• [To do]:
Exactly the lines starting at the line containing "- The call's" and ending at the line containing "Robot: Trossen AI" are to be written out from the listing below, both included.

• [Extracted records]:

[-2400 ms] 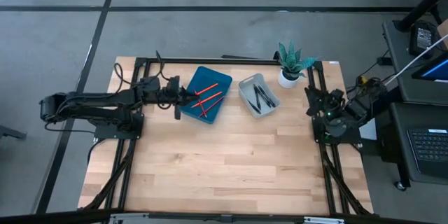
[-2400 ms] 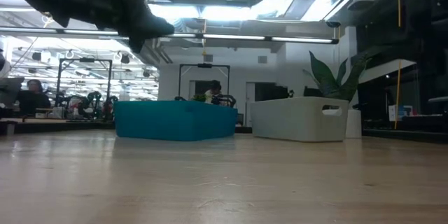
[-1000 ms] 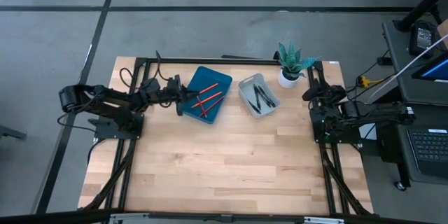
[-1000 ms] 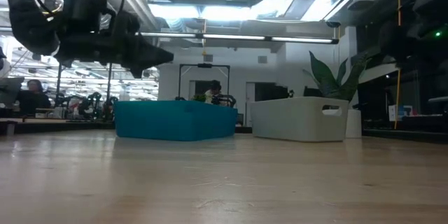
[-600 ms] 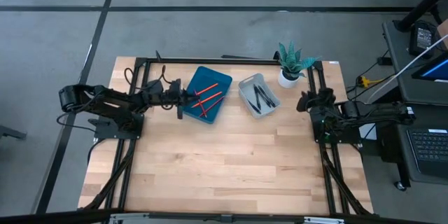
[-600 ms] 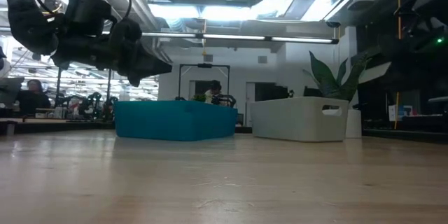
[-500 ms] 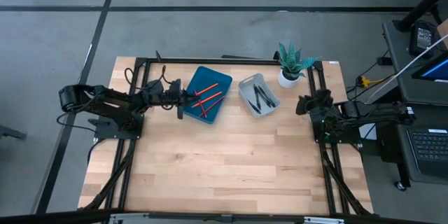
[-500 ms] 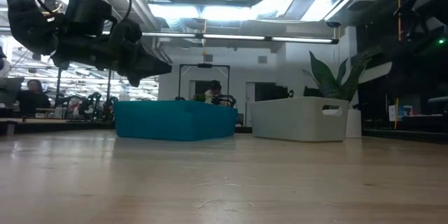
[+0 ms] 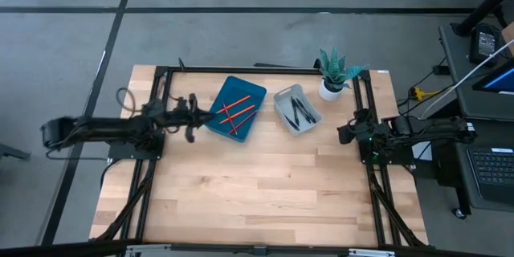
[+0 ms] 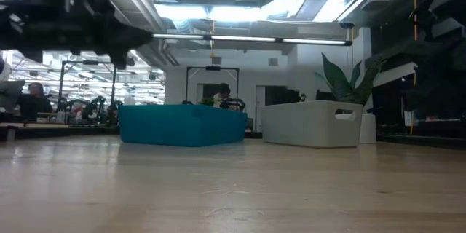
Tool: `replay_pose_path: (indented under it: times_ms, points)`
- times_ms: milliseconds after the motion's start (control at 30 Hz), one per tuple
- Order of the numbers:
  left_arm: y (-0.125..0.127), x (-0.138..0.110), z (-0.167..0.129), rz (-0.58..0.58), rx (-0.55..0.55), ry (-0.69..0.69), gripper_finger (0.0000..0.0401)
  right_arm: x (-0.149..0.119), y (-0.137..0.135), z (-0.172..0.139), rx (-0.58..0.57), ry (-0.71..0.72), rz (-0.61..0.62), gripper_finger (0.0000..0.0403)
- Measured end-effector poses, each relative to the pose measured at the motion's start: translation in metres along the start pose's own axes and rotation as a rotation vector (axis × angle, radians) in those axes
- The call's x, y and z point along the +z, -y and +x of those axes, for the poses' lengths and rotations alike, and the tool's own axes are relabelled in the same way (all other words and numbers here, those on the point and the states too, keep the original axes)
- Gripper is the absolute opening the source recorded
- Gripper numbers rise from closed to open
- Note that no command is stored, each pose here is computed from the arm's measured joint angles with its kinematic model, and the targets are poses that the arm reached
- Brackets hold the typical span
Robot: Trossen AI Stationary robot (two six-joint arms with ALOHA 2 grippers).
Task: Sort pens & pencils
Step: Return to Home Position
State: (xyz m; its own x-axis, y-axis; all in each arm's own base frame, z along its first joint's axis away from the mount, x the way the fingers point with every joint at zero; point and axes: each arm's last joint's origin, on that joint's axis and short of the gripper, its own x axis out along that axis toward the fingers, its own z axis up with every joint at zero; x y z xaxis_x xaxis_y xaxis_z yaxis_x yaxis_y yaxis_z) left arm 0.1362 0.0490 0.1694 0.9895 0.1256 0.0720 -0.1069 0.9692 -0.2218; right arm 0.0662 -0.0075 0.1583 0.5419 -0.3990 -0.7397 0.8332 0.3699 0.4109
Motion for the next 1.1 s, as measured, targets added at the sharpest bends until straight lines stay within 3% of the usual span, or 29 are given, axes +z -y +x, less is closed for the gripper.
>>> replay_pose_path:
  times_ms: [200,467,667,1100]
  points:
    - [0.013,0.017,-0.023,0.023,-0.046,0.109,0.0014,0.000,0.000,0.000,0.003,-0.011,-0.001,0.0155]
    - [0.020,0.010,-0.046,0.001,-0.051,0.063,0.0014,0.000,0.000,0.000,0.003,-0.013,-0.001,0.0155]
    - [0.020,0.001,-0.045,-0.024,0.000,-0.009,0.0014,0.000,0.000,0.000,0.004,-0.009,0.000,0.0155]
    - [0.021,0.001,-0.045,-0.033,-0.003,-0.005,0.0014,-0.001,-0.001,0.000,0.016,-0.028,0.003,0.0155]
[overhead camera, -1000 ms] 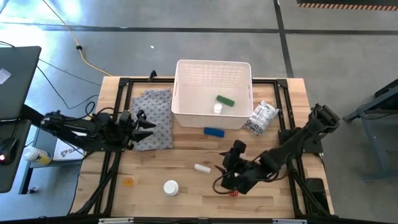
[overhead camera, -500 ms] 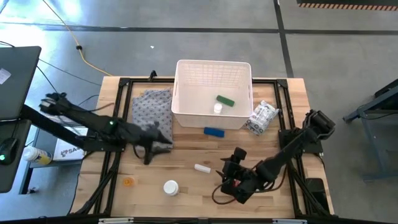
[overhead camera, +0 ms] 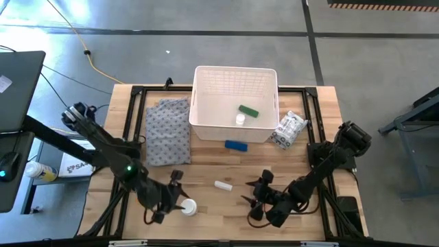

• [Written reply]:
- The call's x, y and z point along the +z, -y and +x of those axes, for the poses' lengths and rotations alike, and the tool's own axes are relabelled in the same way (all other words and numbers here, those on the point and the states too, keep the original axes)
- Gripper is the absolute opening the source recorded
- Gripper numbers rise from closed to open
- Note that no command is stored, each pose here is computed from the arm's measured joint angles with its kinematic model, and the targets are poses that the arm reached
- Brackets hold the typical span
Robot: Trossen AI Stationary robot (two six-joint arms with ALOHA 2 grippers).

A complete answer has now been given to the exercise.